Under normal circumstances, Amanda tries to make an index of every backup that says what files and directories are in it. These indexes are used when you use amrecover to look around in a backed up filesystem and do a restore of a single file, for example. Under some circumstances, Amanda will build indexes of tar archives that list not just each name in the archive but also where it starts in the archive (and implicitly where it ends, based on the start of the next item). When you do a restore and the backup blob is on disk (and so can be seek'd around in), Amanda on your backup server will use this index to send just the pieces of the archive that are needed to the machine you're running amrecover on, where they get reconstructed into an apparent tar archive and then fed to tar to be extracted.

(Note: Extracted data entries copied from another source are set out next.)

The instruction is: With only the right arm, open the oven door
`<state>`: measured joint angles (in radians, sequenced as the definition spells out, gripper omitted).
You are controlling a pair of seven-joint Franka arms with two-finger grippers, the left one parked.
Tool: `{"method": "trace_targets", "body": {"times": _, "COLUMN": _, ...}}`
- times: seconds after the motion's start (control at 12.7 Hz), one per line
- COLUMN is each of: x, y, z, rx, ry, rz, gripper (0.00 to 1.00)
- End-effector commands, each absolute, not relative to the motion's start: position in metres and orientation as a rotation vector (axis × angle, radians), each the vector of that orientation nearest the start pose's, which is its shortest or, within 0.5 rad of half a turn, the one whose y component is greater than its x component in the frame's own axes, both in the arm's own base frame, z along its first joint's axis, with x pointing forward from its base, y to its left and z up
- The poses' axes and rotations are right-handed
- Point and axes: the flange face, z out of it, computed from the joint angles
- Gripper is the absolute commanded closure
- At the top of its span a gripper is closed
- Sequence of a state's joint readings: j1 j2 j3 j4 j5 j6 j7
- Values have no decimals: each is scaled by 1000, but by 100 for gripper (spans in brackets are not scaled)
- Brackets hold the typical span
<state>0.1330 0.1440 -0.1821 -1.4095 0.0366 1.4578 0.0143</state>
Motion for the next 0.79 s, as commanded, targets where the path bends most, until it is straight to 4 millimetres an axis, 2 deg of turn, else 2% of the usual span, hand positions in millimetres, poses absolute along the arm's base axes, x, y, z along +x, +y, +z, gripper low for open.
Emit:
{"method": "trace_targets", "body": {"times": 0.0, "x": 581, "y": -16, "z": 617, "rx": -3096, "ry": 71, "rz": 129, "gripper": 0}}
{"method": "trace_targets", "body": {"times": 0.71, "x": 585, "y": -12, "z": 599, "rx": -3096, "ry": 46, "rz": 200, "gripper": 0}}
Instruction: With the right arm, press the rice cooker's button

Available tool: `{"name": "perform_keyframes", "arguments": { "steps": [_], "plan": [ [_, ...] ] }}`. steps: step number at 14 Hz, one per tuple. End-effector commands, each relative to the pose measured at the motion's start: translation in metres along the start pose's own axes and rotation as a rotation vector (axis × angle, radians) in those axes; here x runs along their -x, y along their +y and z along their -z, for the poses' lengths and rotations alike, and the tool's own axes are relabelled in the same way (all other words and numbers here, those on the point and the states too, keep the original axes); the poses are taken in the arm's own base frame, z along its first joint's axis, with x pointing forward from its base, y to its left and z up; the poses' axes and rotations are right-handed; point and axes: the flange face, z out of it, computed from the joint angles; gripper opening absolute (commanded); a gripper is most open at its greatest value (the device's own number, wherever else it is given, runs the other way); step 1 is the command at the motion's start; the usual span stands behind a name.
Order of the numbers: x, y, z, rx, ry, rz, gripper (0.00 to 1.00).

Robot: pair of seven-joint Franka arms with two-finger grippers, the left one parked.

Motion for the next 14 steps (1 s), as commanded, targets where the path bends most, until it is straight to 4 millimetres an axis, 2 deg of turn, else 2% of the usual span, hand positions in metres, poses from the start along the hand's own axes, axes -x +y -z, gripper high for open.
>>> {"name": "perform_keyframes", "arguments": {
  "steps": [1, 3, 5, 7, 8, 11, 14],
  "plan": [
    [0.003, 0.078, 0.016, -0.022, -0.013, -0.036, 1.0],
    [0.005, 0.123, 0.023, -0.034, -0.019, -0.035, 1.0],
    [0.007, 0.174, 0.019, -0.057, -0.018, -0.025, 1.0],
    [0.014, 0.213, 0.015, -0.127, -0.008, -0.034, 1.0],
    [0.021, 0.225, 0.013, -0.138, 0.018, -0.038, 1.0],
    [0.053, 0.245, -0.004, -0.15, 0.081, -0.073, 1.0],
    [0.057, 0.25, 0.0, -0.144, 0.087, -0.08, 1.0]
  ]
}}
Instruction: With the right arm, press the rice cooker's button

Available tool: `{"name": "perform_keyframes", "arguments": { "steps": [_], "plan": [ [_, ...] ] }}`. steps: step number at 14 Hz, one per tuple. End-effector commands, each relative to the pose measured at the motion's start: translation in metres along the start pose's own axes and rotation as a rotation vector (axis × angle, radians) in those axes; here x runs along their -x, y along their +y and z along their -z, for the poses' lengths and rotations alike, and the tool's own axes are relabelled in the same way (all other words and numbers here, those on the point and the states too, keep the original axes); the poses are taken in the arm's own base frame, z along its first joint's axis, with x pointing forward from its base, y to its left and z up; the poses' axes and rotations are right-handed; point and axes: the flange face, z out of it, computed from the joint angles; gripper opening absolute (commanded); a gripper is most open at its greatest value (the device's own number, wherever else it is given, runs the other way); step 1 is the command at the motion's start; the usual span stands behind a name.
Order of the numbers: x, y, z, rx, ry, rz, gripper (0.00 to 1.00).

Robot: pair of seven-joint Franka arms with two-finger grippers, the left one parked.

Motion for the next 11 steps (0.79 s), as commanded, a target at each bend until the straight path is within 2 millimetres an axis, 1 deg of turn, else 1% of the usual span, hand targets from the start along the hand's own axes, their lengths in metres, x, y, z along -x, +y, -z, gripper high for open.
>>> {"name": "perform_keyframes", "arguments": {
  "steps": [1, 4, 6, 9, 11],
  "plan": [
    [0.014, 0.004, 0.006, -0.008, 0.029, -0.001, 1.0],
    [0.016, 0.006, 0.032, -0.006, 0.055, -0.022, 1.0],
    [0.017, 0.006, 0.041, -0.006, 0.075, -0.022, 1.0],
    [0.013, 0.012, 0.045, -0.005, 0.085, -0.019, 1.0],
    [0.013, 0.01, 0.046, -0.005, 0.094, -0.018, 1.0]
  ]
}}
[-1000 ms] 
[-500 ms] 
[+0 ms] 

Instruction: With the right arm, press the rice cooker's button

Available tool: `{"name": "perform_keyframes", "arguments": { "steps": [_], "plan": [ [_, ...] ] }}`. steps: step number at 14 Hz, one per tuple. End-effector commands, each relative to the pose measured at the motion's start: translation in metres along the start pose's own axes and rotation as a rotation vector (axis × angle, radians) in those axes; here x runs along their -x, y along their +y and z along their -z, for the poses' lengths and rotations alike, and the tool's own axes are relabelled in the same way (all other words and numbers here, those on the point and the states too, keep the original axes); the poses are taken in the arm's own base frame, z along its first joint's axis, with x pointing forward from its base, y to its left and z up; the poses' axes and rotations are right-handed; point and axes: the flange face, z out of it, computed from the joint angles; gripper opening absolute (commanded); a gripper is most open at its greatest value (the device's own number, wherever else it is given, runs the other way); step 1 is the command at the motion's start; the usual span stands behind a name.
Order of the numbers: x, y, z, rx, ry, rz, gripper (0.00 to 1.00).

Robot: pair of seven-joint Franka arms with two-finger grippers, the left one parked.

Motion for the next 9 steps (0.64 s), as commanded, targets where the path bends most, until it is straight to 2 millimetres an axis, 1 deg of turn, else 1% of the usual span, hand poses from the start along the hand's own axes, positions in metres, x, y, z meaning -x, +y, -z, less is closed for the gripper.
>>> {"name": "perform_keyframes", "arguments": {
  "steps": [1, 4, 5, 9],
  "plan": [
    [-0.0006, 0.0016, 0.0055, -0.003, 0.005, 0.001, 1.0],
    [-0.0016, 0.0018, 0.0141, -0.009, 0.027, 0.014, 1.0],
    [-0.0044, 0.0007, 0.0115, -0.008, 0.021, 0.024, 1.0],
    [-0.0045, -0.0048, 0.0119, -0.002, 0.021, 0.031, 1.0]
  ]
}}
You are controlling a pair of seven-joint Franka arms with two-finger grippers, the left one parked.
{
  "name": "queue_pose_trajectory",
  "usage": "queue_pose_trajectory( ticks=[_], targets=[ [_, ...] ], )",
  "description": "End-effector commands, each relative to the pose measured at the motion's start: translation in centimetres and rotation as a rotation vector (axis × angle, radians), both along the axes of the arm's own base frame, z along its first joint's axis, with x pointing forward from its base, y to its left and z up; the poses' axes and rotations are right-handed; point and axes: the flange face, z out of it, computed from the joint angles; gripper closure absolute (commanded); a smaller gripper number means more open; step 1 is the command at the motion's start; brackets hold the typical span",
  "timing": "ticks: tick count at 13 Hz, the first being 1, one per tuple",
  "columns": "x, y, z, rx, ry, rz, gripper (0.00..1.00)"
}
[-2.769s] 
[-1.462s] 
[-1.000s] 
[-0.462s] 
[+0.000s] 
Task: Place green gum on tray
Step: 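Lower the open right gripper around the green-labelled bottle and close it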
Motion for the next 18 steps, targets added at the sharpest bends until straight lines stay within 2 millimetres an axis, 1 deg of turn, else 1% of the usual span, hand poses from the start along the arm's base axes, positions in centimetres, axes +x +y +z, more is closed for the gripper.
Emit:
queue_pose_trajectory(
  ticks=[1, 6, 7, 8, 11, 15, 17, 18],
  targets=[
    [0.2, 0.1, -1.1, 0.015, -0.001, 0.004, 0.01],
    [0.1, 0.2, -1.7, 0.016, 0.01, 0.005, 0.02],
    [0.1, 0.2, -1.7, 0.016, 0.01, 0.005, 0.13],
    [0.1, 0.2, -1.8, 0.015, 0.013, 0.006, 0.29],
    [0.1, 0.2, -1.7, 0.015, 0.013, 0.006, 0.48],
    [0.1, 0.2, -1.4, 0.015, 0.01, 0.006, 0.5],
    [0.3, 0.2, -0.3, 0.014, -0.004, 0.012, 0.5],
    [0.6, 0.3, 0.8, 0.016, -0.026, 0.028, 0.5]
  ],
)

Since tar is only being fed things that it should extract, it doesn't matter that tar itself wants to read all the way through the archive.
Making this work relies on a lot of things, including that the format of tar archives makes it simple to cut them apart and glue them back together again. A more complex backup format would give Amanda much more heartburn (if, for example, it started with an index of the rest of the data). I also don't know if Amanda will do anything to accelerate restores if it's reading from tape (or a non-seekable source in general). In theory it could at least stop after it's read everything necessary, and it wouldn't have to ship everything to the client.
This doesn't work for compressed tar backups for two reasons. The obvious reason is that Amanda doesn't have any index for where files are in the compressed version of the tar archive, so it can't skip to them and clip them out. The broader reason is that most compression formats don't normally allow you to seek arbitrarily in them, because compression (and decompression) rely on context, which is built and maintained by reading through all of the file or at least large blocks of data.
(Some compressors do, though; in a comment on the first entry, vasi pointed to his pixz, which can create indexed compressed tar archives. I've also found t2sz, which is an indexed zstd compressor that understands tar archives. We use zstd for our compressed backups, but I don't know if it would be particularly easy to wire this up to Amanda.)